- [WORK TO COMPLETE] Print out the data below in full, exactly as written.

==== SOURCE MATERIAL

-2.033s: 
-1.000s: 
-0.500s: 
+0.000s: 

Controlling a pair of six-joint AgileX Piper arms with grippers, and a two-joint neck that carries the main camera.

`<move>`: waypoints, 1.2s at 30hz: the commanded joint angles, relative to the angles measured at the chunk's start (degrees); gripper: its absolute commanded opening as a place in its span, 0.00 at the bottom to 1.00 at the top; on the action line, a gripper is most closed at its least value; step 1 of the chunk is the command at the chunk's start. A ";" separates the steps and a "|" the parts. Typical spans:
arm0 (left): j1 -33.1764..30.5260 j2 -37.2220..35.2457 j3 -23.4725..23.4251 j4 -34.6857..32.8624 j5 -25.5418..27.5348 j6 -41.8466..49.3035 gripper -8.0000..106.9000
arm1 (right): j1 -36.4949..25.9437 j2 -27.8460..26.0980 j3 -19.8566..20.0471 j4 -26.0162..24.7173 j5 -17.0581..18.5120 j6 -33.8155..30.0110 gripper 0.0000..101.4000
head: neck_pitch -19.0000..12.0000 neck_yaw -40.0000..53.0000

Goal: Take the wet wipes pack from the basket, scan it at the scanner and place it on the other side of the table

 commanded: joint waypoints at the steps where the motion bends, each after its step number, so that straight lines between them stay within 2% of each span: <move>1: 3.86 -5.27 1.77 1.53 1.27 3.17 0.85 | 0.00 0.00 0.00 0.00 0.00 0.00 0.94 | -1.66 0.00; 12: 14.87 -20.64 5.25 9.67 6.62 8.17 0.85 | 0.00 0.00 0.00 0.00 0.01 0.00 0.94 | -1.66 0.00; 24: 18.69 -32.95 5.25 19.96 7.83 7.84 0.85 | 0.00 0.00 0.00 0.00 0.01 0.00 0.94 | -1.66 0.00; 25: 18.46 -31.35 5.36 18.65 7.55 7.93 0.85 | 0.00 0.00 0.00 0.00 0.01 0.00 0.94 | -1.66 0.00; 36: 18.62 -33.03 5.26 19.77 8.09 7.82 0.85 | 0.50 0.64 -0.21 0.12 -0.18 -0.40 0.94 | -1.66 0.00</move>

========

- [EXERCISE RESULT]
-2.033s: 
-1.000s: 
-0.500s: 
+0.000s: 

Controlling a pair of six-joint AgileX Piper arms with grippers, and a two-joint neck that carries the main camera.

`<move>`: waypoints, 1.2s at 30hz: the commanded joint angles, relative to the angles measured at the chunk's start (degrees); gripper: its absolute commanded opening as a place in its span, 0.00 at the bottom to 1.00 at the top; on the action line, a gripper is most closed at its least value; step 1 of the chunk is the command at the chunk's start. A ";" separates the steps and a "|" the parts. Typical spans:
arm0 (left): j1 -33.1764..30.5260 j2 -37.2220..35.2457 j3 -23.4725..23.4251 j4 -34.6857..32.8624 j5 -25.5418..27.5348 j6 -41.8466..49.3035 gripper -8.0000..106.9000
arm1 (right): j1 -36.4949..25.9437 j2 -27.8460..26.0980 j3 -19.8566..20.0471 j4 -26.0162..24.7173 j5 -17.0581..18.5120 j6 -33.8155..30.0110 gripper 0.0000..101.4000
head: neck_pitch -19.0000..12.0000 neck_yaw -40.0000..53.0000

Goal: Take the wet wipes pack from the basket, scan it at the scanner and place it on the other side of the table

 commanded: joint waypoints at the steps where the motion bends, each after its step number, so that straight lines between them stay within 2% of each span: <move>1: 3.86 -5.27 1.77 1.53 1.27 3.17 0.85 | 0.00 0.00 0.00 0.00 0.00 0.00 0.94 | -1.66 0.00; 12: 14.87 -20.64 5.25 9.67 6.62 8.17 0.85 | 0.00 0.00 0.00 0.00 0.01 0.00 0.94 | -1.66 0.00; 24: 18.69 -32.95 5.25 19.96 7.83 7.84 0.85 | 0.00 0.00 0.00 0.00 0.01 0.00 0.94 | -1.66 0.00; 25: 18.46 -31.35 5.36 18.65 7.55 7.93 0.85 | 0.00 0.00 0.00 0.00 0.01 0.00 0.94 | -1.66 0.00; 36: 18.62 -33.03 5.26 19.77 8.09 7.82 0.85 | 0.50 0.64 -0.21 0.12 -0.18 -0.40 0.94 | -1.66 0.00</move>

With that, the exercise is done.